Yank does a fine job covering a little of everything without overpowering the reader with too much. Anyone who has experimented with Perl, PHP, ASP.NET, MySQl, Access, some of them or all of them will like the book. Those who can write PHP and MySQL with little help are at a level beyond this book and it wouldn’t be a good fit.
I rarely ran into problems while following the examples. I’ve worked with other technical books and hit a brick wall at times requiring a call for help or serious research. While working with this book, I only got stuck once and immediately figured out the problem with a little research.
My brain jumbles whenever I try to create databases. It’s not able to function and compute as well as it does for other geeky concepts. Yank uses visual aids and avoids jargon when explaining the process of laying out the database tables.
All the necessary components of building a Web site using a database are covered. While adding data, viewing tables, and querying the database, you’re learning tasks that will come in handy for future projects.

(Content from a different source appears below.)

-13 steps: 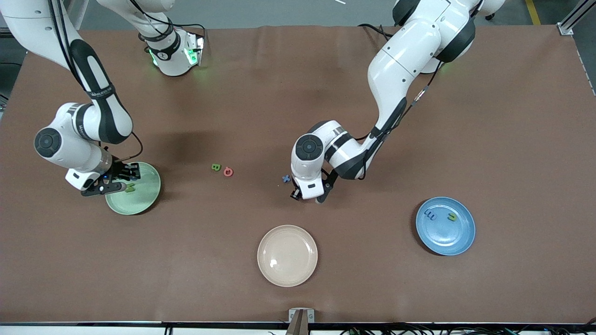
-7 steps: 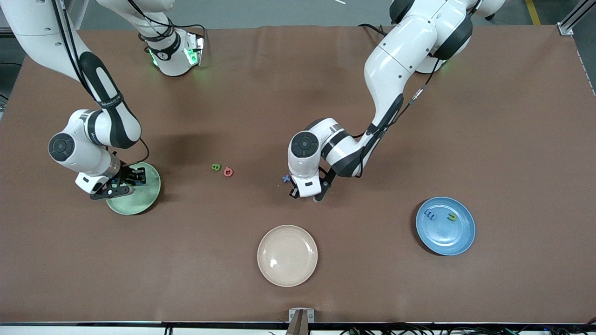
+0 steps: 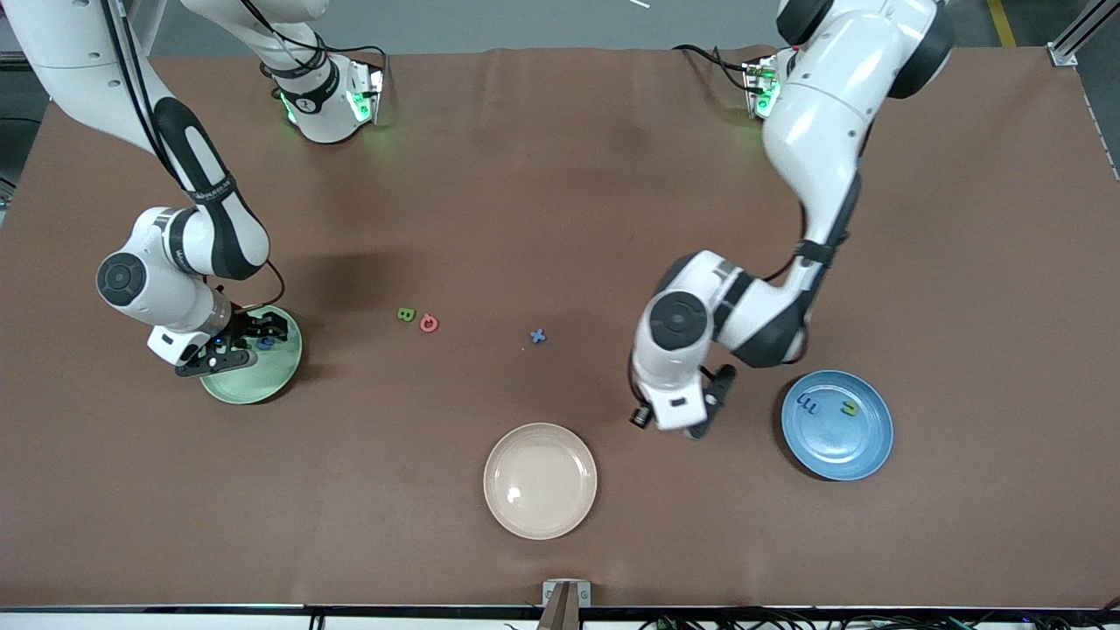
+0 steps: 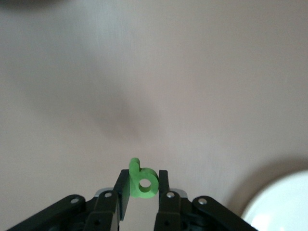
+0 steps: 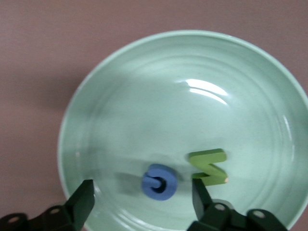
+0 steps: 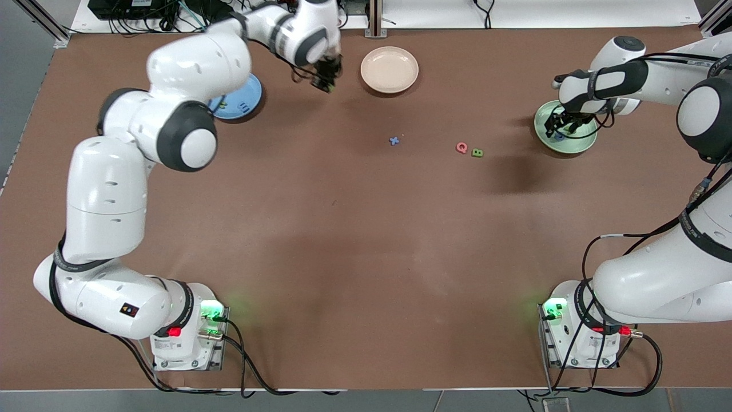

Not only do you get instructions for PHP and MySQL, but also advice on structuring code so that it’s used effectively.
If you’ve never installed Apache, PHP, or MySQL or can’t recall how to do it, the steps for Windows, Linux, and Mac OS X are in the first chapter. Since the latest edition covers PHP 5, the author addresses the differences in PHP 4.3. When working on the first PHP script, there is no “Hello World!” for a change.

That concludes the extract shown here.